Starting at the top of the listing below, copy each line exactly, stopping after the line that contains "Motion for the".

### [Data section]
* * *

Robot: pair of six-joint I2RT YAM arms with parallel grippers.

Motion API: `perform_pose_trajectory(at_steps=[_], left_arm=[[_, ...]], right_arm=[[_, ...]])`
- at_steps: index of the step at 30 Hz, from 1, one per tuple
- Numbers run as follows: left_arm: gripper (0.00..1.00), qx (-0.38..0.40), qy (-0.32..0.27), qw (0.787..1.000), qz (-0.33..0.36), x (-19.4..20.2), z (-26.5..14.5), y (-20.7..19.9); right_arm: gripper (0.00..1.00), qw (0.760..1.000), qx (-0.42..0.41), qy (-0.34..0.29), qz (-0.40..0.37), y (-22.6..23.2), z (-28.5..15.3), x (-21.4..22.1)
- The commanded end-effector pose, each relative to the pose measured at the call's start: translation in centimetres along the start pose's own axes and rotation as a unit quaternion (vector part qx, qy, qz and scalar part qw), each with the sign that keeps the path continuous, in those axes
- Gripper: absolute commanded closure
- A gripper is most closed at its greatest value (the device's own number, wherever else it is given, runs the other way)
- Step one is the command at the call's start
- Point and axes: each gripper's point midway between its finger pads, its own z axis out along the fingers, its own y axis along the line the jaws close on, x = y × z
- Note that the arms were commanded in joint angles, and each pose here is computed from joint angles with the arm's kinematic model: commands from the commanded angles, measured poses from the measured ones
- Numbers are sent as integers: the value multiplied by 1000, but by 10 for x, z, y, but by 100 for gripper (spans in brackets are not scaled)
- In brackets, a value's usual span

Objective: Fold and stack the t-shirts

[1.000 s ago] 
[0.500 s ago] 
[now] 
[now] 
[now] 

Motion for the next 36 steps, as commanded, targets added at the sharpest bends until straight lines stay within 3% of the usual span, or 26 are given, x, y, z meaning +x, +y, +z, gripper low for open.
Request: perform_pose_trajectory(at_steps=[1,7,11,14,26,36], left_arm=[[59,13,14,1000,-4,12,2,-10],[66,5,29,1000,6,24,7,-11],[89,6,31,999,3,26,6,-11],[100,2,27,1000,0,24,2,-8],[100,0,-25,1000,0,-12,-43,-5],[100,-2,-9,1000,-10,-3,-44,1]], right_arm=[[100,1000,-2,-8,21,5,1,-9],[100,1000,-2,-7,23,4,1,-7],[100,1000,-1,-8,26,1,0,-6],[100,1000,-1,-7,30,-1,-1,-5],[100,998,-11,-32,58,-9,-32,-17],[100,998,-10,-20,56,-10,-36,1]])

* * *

### [Worked solution]
Robot: pair of six-joint I2RT YAM arms with parallel grippers.

Motion API: `perform_pose_trajectory(at_steps=[_], left_arm=[[_, ...]], right_arm=[[_, ...]])`
- at_steps: index of the step at 30 Hz, from 1, one per tuple
- Numbers run as follows: left_arm: gripper (0.00..1.00), qx (-0.38..0.40), qy (-0.32..0.27), qw (0.787..1.000), qz (-0.33..0.36), x (-19.4..20.2), z (-26.5..14.5), y (-20.7..19.9); right_arm: gripper (0.00..1.00), qw (0.760..1.000), qx (-0.42..0.41), qy (-0.34..0.29), qz (-0.40..0.37), y (-22.6..23.2), z (-28.5..15.3), x (-21.4..22.1)
- The commanded end-effector pose, each relative to the pose measured at the call's start: translation in centimetres along the start pose's own axes and rotation as a unit quaternion (vector part qx, qy, qz and scalar part qw), each with the sign that keeps the path continuous, in those axes
- Gripper: absolute commanded closure
- A gripper is most closed at its greatest value (the device's own number, wherever else it is given, runs the other way)
- Step one is the command at the call's start
- Point and axes: each gripper's point midway between its finger pads, its own z axis out along the fingers, its own y axis along the line the jaws close on, x = y × z
- Note that the arms were commanded in joint angles, and each pose here is computed from joint angles with the arm's kinematic model: commands from the commanded angles, measured poses from the measured ones
- Numbers are sent as integers: the value multiplied by 1000, but by 10 for x, z, y, but by 100 for gripper (spans in brackets are not scaled)
- In brackets, a value's usual span

Objective: Fold and stack the t-shirts

[1.000 s ago] 
[0.500 s ago] 
[now] 
[now] 
[now] 

Motion for the next 36 steps, as commanded, targets added at the sharpest bends until straight lines stay within 3% of the usual span, or 26 are given, x, y, z meaning +x, +y, +z, gripper low for open.

Thus the exercise is complete.